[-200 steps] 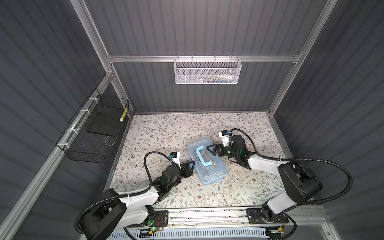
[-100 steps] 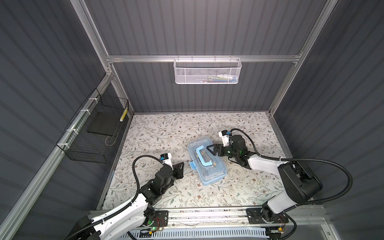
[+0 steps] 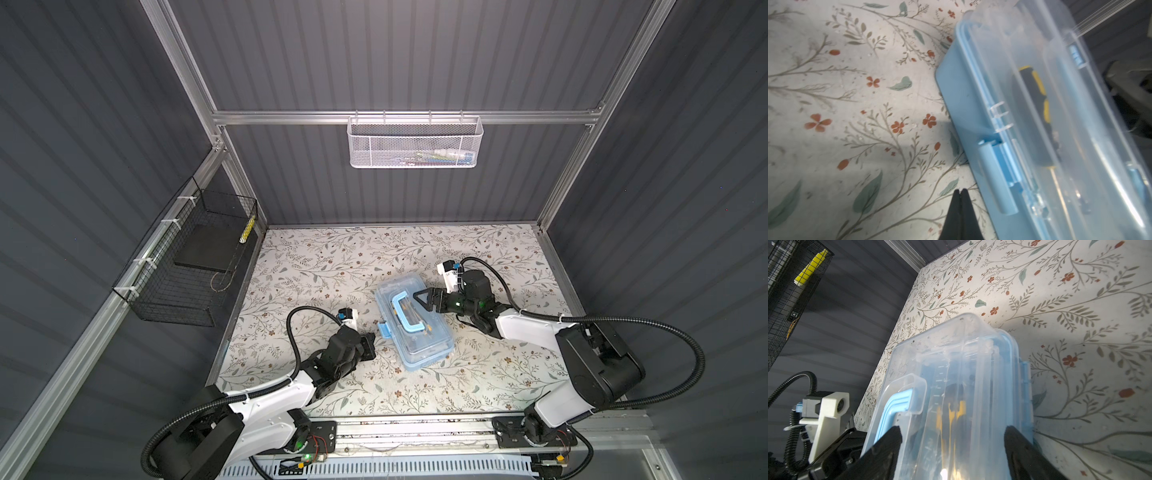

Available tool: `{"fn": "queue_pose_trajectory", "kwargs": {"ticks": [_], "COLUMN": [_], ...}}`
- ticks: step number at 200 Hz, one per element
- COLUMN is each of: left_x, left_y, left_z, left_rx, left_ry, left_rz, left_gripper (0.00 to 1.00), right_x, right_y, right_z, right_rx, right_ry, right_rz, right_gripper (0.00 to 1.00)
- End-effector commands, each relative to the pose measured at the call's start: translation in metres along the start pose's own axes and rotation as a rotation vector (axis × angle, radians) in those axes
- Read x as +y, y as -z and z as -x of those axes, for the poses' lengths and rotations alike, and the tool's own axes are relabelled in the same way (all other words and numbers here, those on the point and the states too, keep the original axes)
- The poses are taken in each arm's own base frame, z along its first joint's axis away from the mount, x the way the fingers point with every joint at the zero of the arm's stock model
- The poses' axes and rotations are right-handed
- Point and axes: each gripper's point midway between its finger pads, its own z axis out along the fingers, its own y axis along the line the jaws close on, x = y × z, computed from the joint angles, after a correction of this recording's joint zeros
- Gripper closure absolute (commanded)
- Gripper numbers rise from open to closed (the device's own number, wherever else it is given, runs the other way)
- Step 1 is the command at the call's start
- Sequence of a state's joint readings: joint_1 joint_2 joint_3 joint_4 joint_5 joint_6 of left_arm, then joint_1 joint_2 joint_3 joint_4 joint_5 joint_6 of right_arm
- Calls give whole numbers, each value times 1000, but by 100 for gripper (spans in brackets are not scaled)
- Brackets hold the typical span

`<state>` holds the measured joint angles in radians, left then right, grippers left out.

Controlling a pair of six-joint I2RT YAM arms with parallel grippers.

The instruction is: Pack the tool kit

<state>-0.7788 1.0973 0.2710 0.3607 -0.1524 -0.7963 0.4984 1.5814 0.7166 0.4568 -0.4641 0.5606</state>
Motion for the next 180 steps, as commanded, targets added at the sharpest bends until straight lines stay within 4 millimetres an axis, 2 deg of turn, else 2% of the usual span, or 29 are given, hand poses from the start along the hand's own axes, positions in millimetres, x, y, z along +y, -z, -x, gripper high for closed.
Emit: {"fn": "queue_pose_trajectory", "kwargs": {"ticks": [1,46,82,102,129,143,160,180], "left_x": [-27,-40,-35,-27,-20,-17,-7,2], "left_y": [1,1,-2,9,37,48,50,40], "left_z": [19,20,14,25,50,57,52,36], "left_rx": [-38,-25,-5,-46,-143,-172,-157,-98], "left_ry": [-31,-39,-33,-55,-86,-97,-101,-94], "left_rz": [-85,-144,-127,-62,-4,18,55,75], "left_gripper": [100,100,100,100,100,100,100,100], "right_x": [-23,-25,-24,-24,-25,-24,-24,-23], "right_y": [-3,-3,-3,-2,-2,-3,-3,-5], "right_z": [-62,-64,-63,-64,-64,-64,-63,-63], "right_rx": [196,198,195,196,194,195,195,198], "right_ry": [-111,-114,-114,-111,-114,-117,-118,-117], "right_rz": [-66,-66,-64,-67,-68,-63,-61,-58], "right_gripper": [20,20,20,20,20,20,20,20]}}
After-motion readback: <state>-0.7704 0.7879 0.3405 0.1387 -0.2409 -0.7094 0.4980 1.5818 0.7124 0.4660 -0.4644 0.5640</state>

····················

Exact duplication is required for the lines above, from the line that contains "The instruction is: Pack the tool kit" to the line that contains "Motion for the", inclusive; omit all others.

The instruction is: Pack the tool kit

<state>-0.7788 1.0973 0.2710 0.3607 -0.1524 -0.7963 0.4984 1.5814 0.7166 0.4568 -0.4641 0.5606</state>
Motion for the next 180 steps, as commanded, targets added at the sharpest bends until straight lines stay within 4 millimetres an axis, 2 deg of turn, else 2% of the usual span, or 29 are given, hand poses from the start along the hand's own axes, positions in millimetres, x, y, z along +y, -z, -x, gripper high for closed.

That concludes the output for this exercise.